The tag “friend” is perhaps one which has become a critical element of human existence. From our early years, we bonded with neighbors with whom we shared toys, bicycles, attended birthday parties among other things. Then we proceeded into school, church and the larger society, adding more people to our list, whilst also being added to others’ list, deleting and also being deleted.
As we came of age, our criteria for keeping/losing friends began to change – although oftentimes subconsciously, we became more aware and while there’s a large crowd of folks we smile to, wave at, or even shake hands with, we remind ourselves that there are just a few who are our “Friends.” In the process of choosing, or being chosen, we often develop our various criteria vis-à-vis boundaries requisite for varying degrees of friendship. In the midst of all these, we cannot shy away from the fact that “Friendship without a mutual trust and friendship without a mutual sacrifice is meaningless.”
I grew up learning to mouth the timeless quote “A friend in need, is a friend indeed” believing that this phrase would continue to define the essence of friendship for everyone in the larger society. What has however become evident is the increasingly deepening fault lines being etched on the edges of friendships shared by many. All around the world, news feeds are rife with tales of friend betrayals, resulting in grievous fights, acid baths, or in some cases murder. The resultant feedback from all this is people questioning the whole concept of “Friendship.”
In a recent conversation with a colleague, we had shared thoughts around the concept of friendship and how we subconsciously categorise our friends based on the needs they serve, or better said “benefits” they offer. For instance, there are friends we would readily call when our heads/minds bursts with ideas, boisterously sharing it with them, knowing fully well that in those moments of mental bonding, the ideas receive genuine workouts, determining whether or not they would see the light of day. On the other hand, there are equally friends that readily come to mind at the thought of downing bottles of liquor or swaying bodies to the sound of good music (either at a Friday night out, or Saturday Owanbe rendezvous). Without a doubt, what matters in friendship is mutual joys, and I really do not mean to undermine the role which hanging out plays in keeping friendships. My point, however, in this case is to address the critical question of what benefit we provide in our friendships/relationships.
As often as possible, it is important to profile our relationships and genuinely assess the value we bring to the table.
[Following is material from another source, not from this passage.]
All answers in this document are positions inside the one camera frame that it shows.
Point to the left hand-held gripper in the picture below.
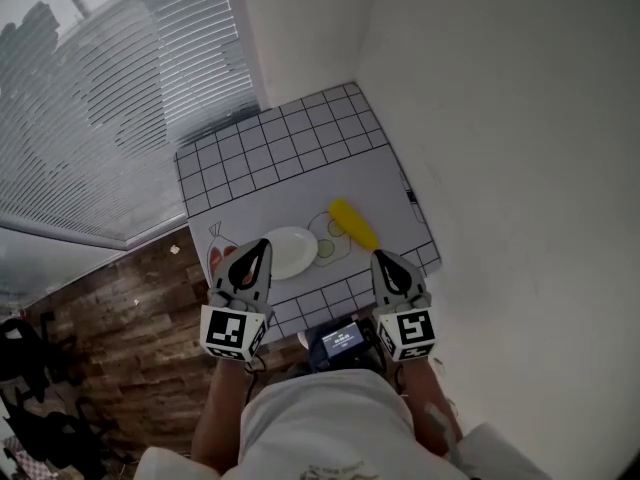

Too many times, we complain about what our friend is not offering, either based on a declined request by said friend, or a delayed action in other cases. What we miss out, is what we’ve contributed, or helped that friend with.
Could it be that the same folk was only reacting to the stress of always being the giver, or helper… as the case may be? How about turning the tables in some cases and providing some sort of help to that same friend? It may not necessarily be in equal measure, but at least enough to communicate that you’re not just in the friendship as a recipient of value.
In addition to this, I think it’s also pertinent to assess our friends list, identifying in some clear terms, what our friends look out for us for. So, if all your friends call you for is the next turn-up event, hmmm… your penalty is rolling to throw-in o. In all of these, what should stand out clear is that the beauty of friendship lies in shared responsibility. A responsibility towards mutual joys, hustles and conquests, for really “what are friends for?”
As we progress in this week, let’s keep friends, make friends and most importantly, be a friend … with benefits.